### WHAT IS EXPECTED
An exact retyping of all lines below is the answer; pictures do not belong in it.

### GIVEN INFORMATION
══════════════════════════════

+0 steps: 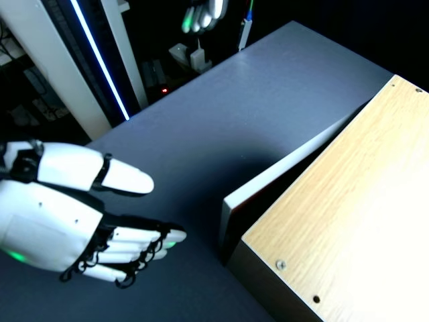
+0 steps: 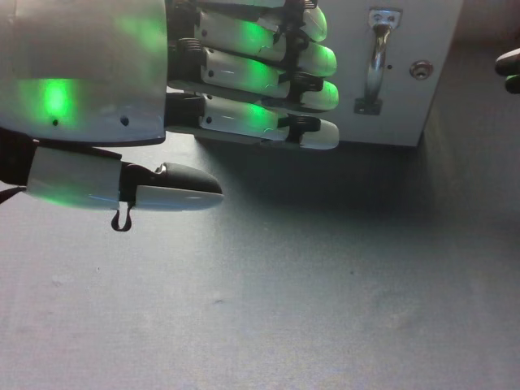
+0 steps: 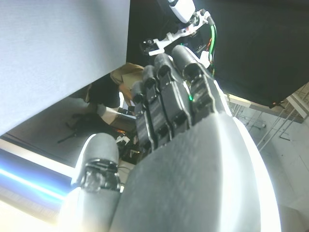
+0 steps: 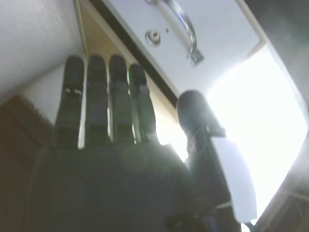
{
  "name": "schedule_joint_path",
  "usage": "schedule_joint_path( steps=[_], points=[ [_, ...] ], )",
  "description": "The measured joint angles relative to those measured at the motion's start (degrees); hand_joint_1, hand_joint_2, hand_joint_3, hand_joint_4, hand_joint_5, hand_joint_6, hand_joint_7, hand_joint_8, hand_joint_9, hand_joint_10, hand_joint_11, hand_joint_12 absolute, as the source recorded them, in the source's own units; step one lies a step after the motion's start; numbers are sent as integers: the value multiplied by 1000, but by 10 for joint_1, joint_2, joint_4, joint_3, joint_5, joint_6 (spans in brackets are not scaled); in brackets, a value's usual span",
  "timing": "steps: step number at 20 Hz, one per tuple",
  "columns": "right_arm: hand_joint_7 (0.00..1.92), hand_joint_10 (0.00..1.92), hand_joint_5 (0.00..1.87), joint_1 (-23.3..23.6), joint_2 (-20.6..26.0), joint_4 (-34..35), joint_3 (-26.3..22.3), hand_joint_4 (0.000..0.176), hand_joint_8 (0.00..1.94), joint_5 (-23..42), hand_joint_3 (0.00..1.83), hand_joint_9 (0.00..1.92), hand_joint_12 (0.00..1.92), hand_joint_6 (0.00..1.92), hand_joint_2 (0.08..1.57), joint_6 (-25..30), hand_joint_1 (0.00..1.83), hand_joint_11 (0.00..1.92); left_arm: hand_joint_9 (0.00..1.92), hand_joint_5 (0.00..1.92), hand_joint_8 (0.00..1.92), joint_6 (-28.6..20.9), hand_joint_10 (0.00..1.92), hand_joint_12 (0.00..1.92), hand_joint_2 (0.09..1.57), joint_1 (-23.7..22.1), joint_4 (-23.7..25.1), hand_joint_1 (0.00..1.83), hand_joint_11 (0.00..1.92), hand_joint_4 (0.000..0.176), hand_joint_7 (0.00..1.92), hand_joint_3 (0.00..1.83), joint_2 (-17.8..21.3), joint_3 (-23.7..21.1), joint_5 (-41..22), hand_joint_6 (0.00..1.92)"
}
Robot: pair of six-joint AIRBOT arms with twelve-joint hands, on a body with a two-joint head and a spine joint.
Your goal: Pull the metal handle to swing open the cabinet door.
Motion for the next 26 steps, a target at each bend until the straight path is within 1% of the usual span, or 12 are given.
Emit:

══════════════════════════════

### ANSWER TO THIS PROBLEM
+0 steps: 
+0 steps: 
+0 steps: 
+0 steps: 
{
  "name": "schedule_joint_path",
  "usage": "schedule_joint_path( steps=[_], points=[ [_, ...] ], )",
  "description": "The measured joint angles relative to those measured at the motion's start (degrees); hand_joint_1, hand_joint_2, hand_joint_3, hand_joint_4, hand_joint_5, hand_joint_6, hand_joint_7, hand_joint_8, hand_joint_9, hand_joint_10, hand_joint_11, hand_joint_12 absolute, as the source recorded them, in the source's own units; step one lies a step after the motion's start; numbers are sent as integers: the value multiplied by 1000, but by 10 for joint_1, joint_2, joint_4, joint_3, joint_5, joint_6 (spans in brackets are not scaled); in brackets, a value's usual span",
  "timing": "steps: step number at 20 Hz, one per tuple",
  "columns": "right_arm: hand_joint_7 (0.00..1.92), hand_joint_10 (0.00..1.92), hand_joint_5 (0.00..1.87), joint_1 (-23.3..23.6), joint_2 (-20.6..26.0), joint_4 (-34..35), joint_3 (-26.3..22.3), hand_joint_4 (0.000..0.176), hand_joint_8 (0.00..1.94), joint_5 (-23..42), hand_joint_3 (0.00..1.83), hand_joint_9 (0.00..1.92), hand_joint_12 (0.00..1.92), hand_joint_6 (0.00..1.92), hand_joint_2 (0.08..1.57), joint_6 (-25..30), hand_joint_1 (0.00..1.83), hand_joint_11 (0.00..1.92); left_arm: hand_joint_9 (0.00..1.92), hand_joint_5 (0.00..1.92), hand_joint_8 (0.00..1.92), joint_6 (-28.6..20.9), hand_joint_10 (0.00..1.92), hand_joint_12 (0.00..1.92), hand_joint_2 (0.09..1.57), joint_1 (-23.7..22.1), joint_4 (-23.7..25.1), hand_joint_1 (0.00..1.83), hand_joint_11 (0.00..1.92), hand_joint_4 (0.000..0.176), hand_joint_7 (0.00..1.92), hand_joint_3 (0.00..1.83), joint_2 (-17.8..21.3), joint_3 (-23.7..21.1), joint_5 (-41..22), hand_joint_6 (0.00..1.92)"
}
Robot: pair of six-joint AIRBOT arms with twelve-joint hands, on a body with a two-joint head and a spine joint.
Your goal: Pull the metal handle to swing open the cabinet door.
Motion for the next 26 steps, a target at each bend until the straight path is within 1% of the usual span, or 12 are given.
Emit:

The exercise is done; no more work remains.